Shadow Chancellor George Osborne seemed to herald a new age of austerity last year with his deficit-slashing commitments. But there have been few firm measures so far. although an emergency Budget is expected within weeks of an election.
Despite the Government’s case that cutting too soon could wreck a fragile recovery, Osborne’s tough message struck a chord with a public aware that the country has been living beyond its means for too long.
But as the day of reckoning approaches, Tory resolve is faltering with their poll lead after a difficult month politically - marked by a much-mocked poster campaign and confusion over plans to "recognise marriage in the tax system".
This - and much weaker than expected 0.1% growth during the final quarter of last year - has brought a shifting of the mood music on the deficit as election jitters strike, with the talk now of "making a start" rather than savagery.
The Conservatives must also contend with the in-built disadvantage of the UK’s first-past-the-post system which leaves the Tories short of an overall majority if their high single-digit lead plays out at an election.
The ’hung parliament’ scenario coming into view is putting pressure on the pound as well as lifting UK government gilt yields.
Sterling has fallen from highs above 1.68 against the dollar to 1.56 since the Tories’ lead began narrowing late last year - as predicted by forecasters such as the Centre for Economics and Business Research in December.
Gilt yields have climbed higher as the market-perceived riskiness of Government debt climbs along with the chances of no overall majority for either side or even a Labour victory.
The last time the country was presented with a hung Parliament, between February and October 1974 when Harold Wilson finally secured a majority, the FTSE All-Share fell by 48% in six months.
Inflation hit 17%, interest rates stood at 12.5% and gilt yields jumped from below 11% to almost 15%. The Bank of England would spend billions supporting the flagging pound before an IMF bailout two years later, as the UK economy reeled from the oil crisis as well as rampant trade unions.
With the current woes of Greece and fears of sovereign debt default shaking the market, experts point out that in some respects the UK position is more perilous than the 1970s.
JP Morgan’s head of economic research Malcolm Barr said the UK’s fiscal position looks "significantly worse" now than in the 1970s, with borrowing soaring to 12.7% of GDP compared with just 7% more than thirty years ago.
But he hastens to add that in many ways the country is likely to fare better due to a much greater political will to cut spending than back in the 1970s and the era of beer and sandwiches at 10 Downing Street.
Then, Harold Wilson struck the ’Social Contract’ with the trade union movement to limit pay demands in return for the repeal of Ted Heath’s Industrial Relations Act, but the agreement failed to bring inflation under control.
Mr Barr added: "All three major parties have explicitly recognised the need for fiscal consolidation and to limit spending and tax commitments as a result.
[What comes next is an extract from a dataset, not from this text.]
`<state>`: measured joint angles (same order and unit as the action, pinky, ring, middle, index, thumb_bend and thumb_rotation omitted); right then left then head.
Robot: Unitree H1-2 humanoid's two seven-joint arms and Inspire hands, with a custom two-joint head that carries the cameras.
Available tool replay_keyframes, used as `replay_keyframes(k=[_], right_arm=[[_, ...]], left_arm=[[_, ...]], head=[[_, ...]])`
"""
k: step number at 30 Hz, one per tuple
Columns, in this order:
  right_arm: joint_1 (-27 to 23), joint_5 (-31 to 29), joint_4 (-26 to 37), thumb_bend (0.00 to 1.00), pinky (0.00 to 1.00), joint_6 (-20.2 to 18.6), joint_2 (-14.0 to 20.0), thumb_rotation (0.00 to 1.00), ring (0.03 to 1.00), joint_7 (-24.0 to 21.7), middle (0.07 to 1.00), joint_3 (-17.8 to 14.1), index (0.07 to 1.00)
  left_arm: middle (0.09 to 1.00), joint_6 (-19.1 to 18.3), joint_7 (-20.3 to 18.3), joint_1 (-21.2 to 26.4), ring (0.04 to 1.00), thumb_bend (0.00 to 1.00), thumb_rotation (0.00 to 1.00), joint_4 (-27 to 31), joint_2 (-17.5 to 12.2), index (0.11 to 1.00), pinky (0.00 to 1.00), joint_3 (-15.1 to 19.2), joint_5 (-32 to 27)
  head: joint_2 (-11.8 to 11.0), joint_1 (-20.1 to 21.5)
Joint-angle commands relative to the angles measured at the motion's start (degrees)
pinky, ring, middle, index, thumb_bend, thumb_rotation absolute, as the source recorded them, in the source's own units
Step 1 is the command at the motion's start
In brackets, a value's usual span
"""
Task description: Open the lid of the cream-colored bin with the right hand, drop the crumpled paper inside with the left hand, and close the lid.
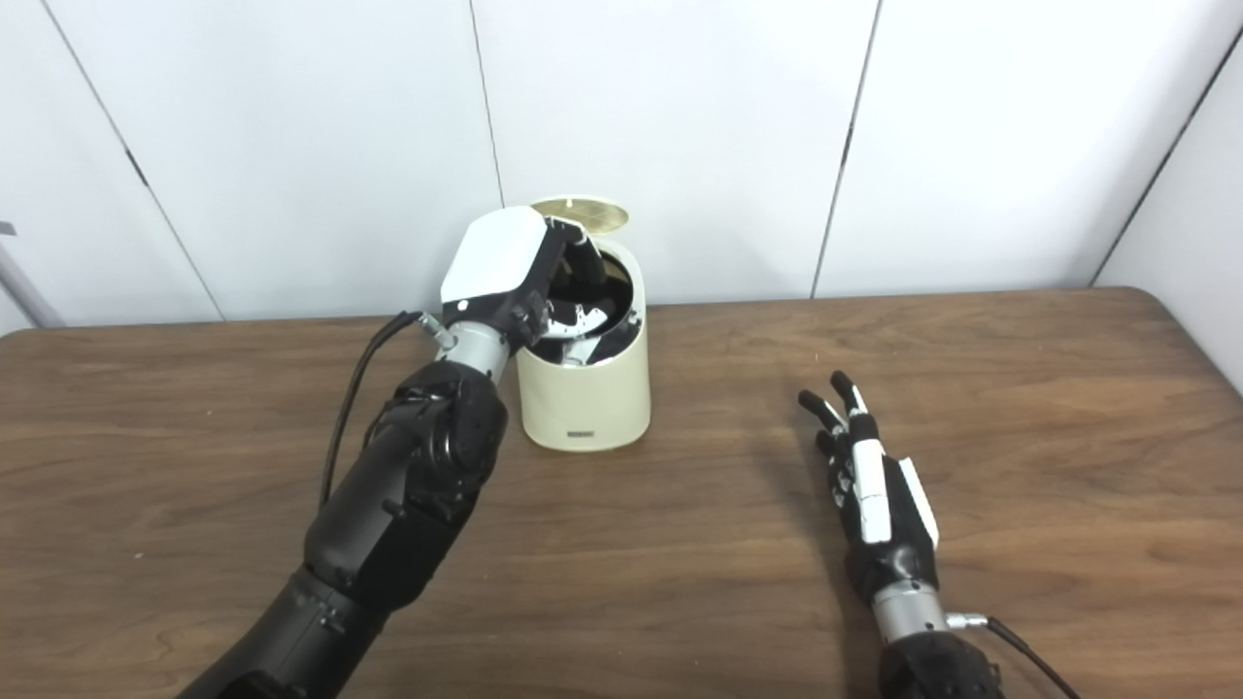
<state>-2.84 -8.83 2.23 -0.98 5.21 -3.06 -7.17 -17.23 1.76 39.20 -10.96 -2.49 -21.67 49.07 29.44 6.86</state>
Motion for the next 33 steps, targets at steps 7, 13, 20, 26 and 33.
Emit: replay_keyframes(k=[7,13,20,26,33], right_arm=[[1.1,-0.54,-1.28,0.67,1.0,-0.29,0.84,1.0,1.0,-0.36,0.901,-0.52,0.971],[0.92,-0.93,-1.33,0.66,1.0,-0.57,0.94,1.0,1.0,-0.57,0.895,-0.6,0.964],[0.63,-0.59,-1.5,0.66,1.0,-0.91,1.31,1.0,1.0,-0.36,0.89,-0.63,0.966],[0.49,-0.87,-1.6,0.64,1.0,-0.97,1.93,1.0,1.0,-0.89,0.889,-0.61,0.977],[0.47,-1.04,-1.64,0.63,1.0,-1.29,2.37,1.0,1.0,-1.06,0.884,-0.65,0.963]], left_arm=[[0.533,2.02,2.21,0.7,0.404,0.47,0.0,3.26,-0.28,0.515,0.29,1.38,-0.52],[0.526,2.51,1.99,-0.25,0.401,0.47,0.0,5.39,-0.52,0.494,0.29,2.19,-1.31],[0.519,2.86,2.19,-1.47,0.393,0.47,0.0,8.08,-1.01,0.496,0.29,2.42,-0.83],[0.518,5.41,3.35,-3.25,0.401,0.47,0.0,10.29,-1.87,0.52,0.29,3.09,-1.5],[0.517,15.44,9.3,-5.81,0.398,0.47,0.0,9.88,-3.26,0.477,0.31,4.85,-4.29]], head=[[0.06,-0.18],[0.08,-0.28],[-0.02,-0.45],[-0.06,-0.62],[-0.08,-0.71]])
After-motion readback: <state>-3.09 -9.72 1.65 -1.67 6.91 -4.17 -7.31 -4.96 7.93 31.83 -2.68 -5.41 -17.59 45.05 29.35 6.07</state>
Back in the 1970s, the need to make such choices was recognised later, and faced more serious public resistance."
The UK now also has a far greater pool of capital worldwide on which to draw to fund the deficit, he adds, while the influence of organised labour has diminished significantly.
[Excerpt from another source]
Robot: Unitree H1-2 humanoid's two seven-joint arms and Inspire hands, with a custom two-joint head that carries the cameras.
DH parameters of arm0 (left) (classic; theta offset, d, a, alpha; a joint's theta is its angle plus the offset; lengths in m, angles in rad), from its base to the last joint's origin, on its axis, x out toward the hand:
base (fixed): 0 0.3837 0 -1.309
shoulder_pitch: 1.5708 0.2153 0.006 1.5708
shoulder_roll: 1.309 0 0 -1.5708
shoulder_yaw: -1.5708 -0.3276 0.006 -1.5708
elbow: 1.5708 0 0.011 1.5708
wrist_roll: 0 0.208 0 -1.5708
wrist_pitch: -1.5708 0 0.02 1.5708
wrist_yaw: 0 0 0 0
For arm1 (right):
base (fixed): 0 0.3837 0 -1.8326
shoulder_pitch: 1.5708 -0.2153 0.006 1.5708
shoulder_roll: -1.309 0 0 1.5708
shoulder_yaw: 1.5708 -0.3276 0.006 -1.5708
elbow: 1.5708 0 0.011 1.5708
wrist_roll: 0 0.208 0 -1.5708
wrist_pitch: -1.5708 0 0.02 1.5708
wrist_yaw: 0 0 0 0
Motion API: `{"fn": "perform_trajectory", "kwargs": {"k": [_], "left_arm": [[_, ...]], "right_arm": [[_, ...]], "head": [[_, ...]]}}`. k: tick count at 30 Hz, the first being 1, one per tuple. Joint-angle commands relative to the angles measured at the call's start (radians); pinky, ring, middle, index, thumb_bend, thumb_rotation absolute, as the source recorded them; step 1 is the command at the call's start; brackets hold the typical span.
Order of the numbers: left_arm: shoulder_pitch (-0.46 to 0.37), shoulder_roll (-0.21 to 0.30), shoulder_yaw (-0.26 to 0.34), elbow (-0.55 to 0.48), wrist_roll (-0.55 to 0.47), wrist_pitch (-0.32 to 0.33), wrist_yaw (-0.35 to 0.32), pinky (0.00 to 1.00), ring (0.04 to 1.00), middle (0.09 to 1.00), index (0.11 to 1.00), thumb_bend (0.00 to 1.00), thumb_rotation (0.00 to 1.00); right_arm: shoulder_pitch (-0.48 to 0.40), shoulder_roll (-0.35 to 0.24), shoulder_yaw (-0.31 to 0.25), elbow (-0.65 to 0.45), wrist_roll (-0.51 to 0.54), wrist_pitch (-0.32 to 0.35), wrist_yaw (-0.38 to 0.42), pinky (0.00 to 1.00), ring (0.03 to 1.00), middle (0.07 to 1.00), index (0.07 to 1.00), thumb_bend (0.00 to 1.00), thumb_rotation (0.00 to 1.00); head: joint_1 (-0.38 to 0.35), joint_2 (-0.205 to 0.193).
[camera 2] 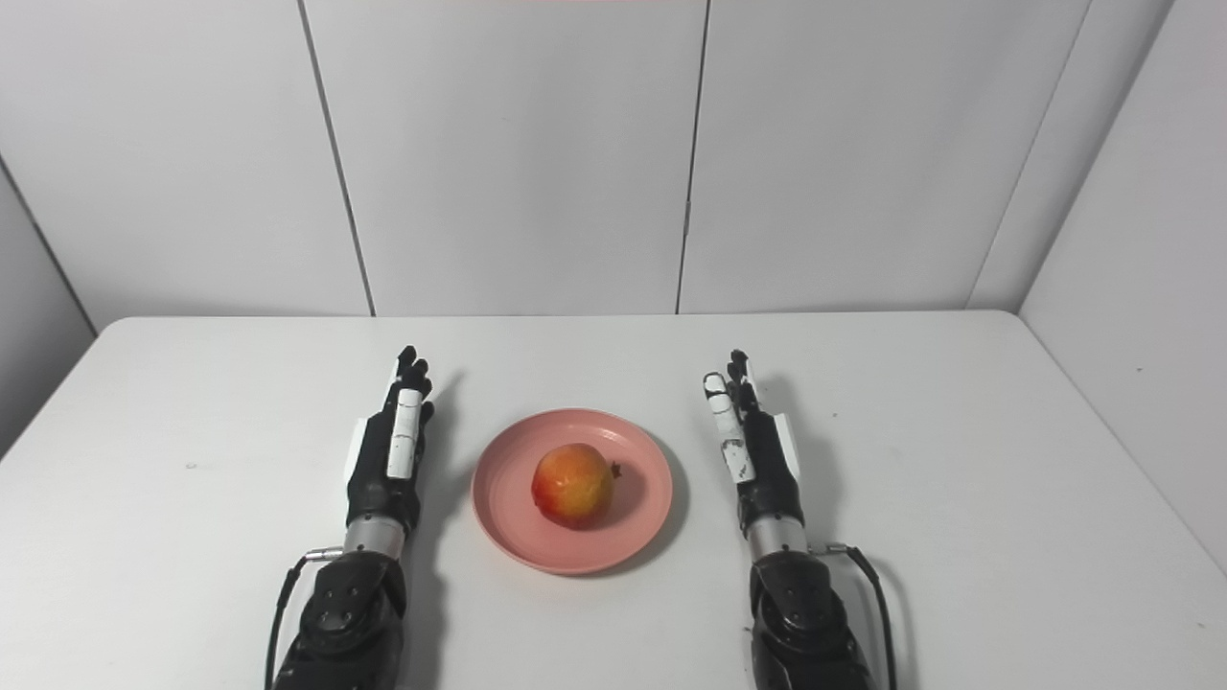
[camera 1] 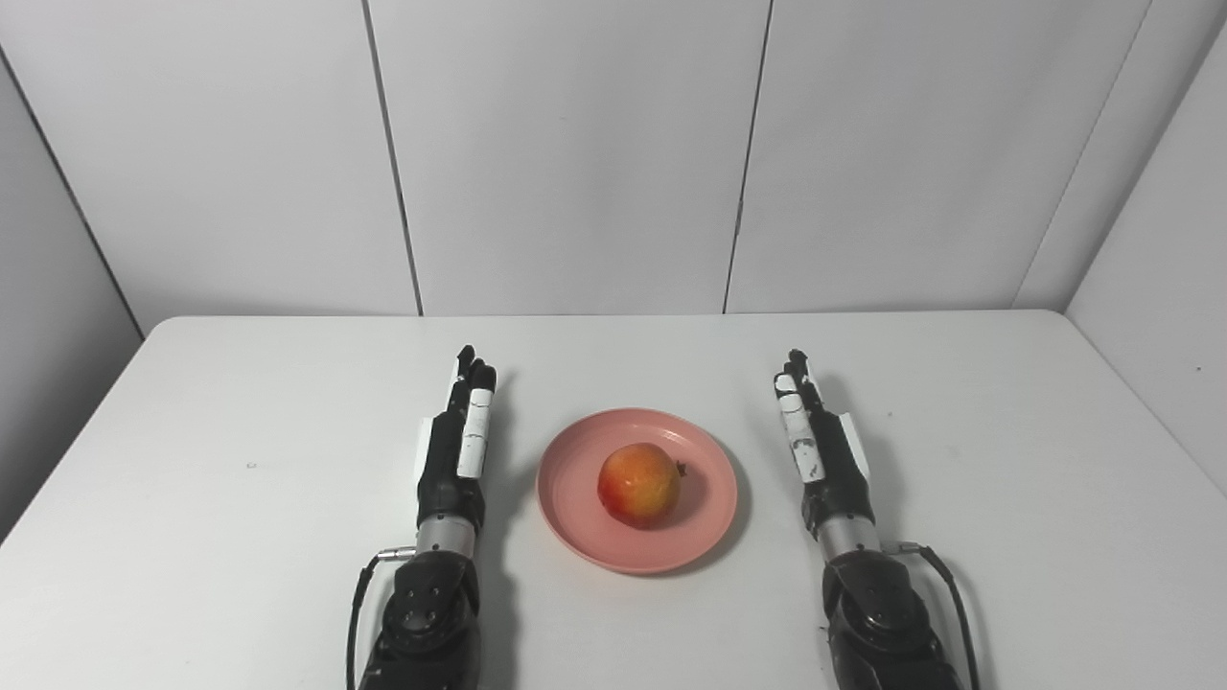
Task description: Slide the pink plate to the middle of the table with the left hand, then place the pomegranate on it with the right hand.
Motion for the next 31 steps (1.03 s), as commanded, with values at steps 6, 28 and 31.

In 1974 Heath went to the country with the question "who governs Britain?" in the face of a miners’ strike and a three-day week - and lost. In 2010, public sector unions are likely to rail against a savage programme of spending cuts but they will not bring down the Government.
Markets, at least, would welcome an incoming administration with a clear mandate to slash rather than the limbo of minority government.
JP Morgan’s Allan Monks says months of doubt lie ahead in what is likely to be the most fiercely-fought political battle in years. He warns: "The result is likely to be uncertain up to the election itself."